- [WHAT YOU NEED TO DO]:
Could you give back exactly the lines below from the one with "--target drawer cabinet top" through the one with "# mark the region of every instance of the translucent", without a single picture?

[Records from a data collection]
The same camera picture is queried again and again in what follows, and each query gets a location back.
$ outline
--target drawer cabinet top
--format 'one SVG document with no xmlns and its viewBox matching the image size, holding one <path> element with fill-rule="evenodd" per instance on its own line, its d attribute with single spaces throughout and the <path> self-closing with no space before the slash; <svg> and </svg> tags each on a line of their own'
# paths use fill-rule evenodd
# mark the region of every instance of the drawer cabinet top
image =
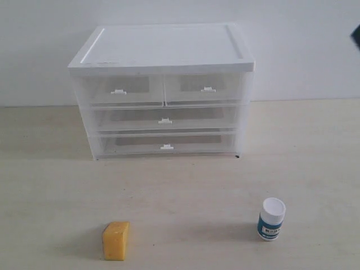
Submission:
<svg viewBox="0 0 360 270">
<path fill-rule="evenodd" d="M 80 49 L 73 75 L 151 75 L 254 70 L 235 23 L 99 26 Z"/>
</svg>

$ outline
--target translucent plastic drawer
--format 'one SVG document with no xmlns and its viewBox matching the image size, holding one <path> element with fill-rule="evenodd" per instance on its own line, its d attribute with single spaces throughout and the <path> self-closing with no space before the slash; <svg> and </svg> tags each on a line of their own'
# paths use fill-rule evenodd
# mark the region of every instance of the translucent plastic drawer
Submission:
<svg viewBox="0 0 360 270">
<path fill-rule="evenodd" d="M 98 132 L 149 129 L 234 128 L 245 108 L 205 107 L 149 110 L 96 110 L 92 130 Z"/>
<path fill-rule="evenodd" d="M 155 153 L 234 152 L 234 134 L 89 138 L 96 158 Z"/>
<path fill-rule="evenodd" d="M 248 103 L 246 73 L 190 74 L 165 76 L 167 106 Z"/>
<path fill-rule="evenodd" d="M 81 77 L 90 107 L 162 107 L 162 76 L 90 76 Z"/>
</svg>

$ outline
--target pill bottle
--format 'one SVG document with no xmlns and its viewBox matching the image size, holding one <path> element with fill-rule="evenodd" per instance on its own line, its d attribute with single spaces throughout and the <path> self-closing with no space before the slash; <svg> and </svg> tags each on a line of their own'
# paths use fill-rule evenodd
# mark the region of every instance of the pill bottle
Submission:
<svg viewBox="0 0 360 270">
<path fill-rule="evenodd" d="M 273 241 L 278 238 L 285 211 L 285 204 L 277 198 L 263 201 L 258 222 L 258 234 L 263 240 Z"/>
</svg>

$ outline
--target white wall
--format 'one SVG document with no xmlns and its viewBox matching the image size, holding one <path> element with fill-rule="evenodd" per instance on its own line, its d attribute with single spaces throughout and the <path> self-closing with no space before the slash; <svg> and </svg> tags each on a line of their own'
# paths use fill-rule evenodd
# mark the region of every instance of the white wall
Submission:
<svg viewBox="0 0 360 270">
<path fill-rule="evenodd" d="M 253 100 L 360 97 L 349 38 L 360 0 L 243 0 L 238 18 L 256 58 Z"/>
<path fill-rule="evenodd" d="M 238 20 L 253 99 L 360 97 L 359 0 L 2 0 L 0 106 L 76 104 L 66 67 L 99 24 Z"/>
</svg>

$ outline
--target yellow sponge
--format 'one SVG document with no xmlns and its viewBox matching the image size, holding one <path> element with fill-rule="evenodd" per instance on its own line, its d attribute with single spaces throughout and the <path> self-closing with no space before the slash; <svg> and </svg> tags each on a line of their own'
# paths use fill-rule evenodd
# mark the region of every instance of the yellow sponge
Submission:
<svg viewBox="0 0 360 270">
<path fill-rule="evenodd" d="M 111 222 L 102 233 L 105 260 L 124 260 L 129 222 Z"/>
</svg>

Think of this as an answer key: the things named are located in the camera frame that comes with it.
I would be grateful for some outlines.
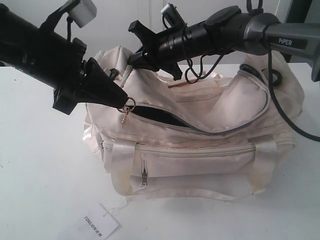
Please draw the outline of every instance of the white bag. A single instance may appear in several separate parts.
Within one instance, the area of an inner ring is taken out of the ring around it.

- [COMPLETED TASK]:
--target drawer cabinet top
--format 'one SVG document with no xmlns and its viewBox matching the image size, holding one <path> element with fill-rule="evenodd" per instance on its own line, its d attribute with single spaces throughout and the <path> self-closing with no space before the slash; <svg> and </svg> tags each on a line of their own'
# paths use fill-rule evenodd
# mark the region of every instance of the drawer cabinet top
image =
Submission:
<svg viewBox="0 0 360 270">
<path fill-rule="evenodd" d="M 80 49 L 73 75 L 151 75 L 254 70 L 235 23 L 99 26 Z"/>
</svg>

$ outline
--target translucent plastic drawer
--format 'one SVG document with no xmlns and its viewBox matching the image size, holding one <path> element with fill-rule="evenodd" per instance on its own line, its d attribute with single spaces throughout and the <path> self-closing with no space before the slash; <svg> and </svg> tags each on a line of their own'
# paths use fill-rule evenodd
# mark the region of every instance of the translucent plastic drawer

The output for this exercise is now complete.